### AIM OF THE EXERCISE
Write the listing out again word for word, leaving each picture behind.

### ENTRIES PROVIDED
--

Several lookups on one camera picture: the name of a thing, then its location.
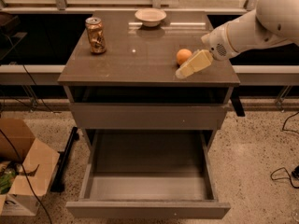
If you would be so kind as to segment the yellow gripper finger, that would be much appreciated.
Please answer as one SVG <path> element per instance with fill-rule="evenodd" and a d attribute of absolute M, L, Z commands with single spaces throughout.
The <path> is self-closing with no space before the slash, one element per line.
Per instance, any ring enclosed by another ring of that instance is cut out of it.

--

### FINISHED EXERCISE
Several lookups on one camera picture: the name of a thing, then its location.
If you would be so kind as to segment the yellow gripper finger, that would be much appreciated.
Please answer as one SVG <path> element per instance with fill-rule="evenodd" and a d attribute of absolute M, L, Z commands with single spaces throughout.
The <path> is self-closing with no space before the slash, one element per line.
Per instance, any ring enclosed by another ring of that instance is cut out of it.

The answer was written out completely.